-------- Collected data --------

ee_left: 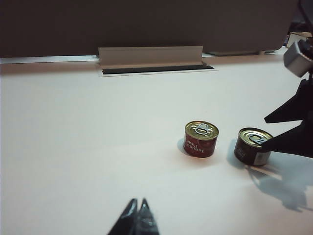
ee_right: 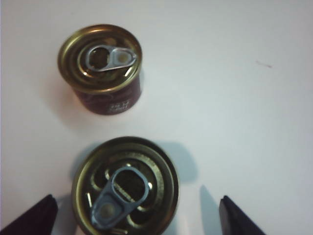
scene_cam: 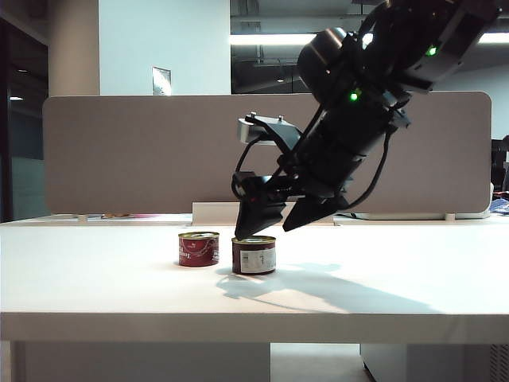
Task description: Stack a can of tomatoes on the right onto the can of tomatoes on the left.
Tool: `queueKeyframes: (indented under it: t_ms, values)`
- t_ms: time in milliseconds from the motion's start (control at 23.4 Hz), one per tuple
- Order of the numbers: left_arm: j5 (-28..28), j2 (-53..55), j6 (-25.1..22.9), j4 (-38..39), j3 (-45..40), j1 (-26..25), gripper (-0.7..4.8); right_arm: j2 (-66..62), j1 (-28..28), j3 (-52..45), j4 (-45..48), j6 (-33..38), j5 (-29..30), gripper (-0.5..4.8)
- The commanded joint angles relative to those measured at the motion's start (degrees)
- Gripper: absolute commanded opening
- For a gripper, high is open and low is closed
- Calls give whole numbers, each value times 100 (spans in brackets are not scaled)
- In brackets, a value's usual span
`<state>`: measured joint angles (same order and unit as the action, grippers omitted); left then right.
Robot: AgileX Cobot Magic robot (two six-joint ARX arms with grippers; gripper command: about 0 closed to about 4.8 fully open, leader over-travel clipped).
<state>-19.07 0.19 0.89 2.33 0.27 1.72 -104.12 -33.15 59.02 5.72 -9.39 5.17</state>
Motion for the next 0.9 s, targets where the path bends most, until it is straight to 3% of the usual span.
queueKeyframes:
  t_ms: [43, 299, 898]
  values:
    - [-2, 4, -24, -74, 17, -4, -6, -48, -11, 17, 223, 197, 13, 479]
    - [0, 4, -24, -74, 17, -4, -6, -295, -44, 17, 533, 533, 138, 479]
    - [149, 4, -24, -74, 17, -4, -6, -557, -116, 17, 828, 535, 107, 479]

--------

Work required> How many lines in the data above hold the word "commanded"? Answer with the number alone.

Written solution> 2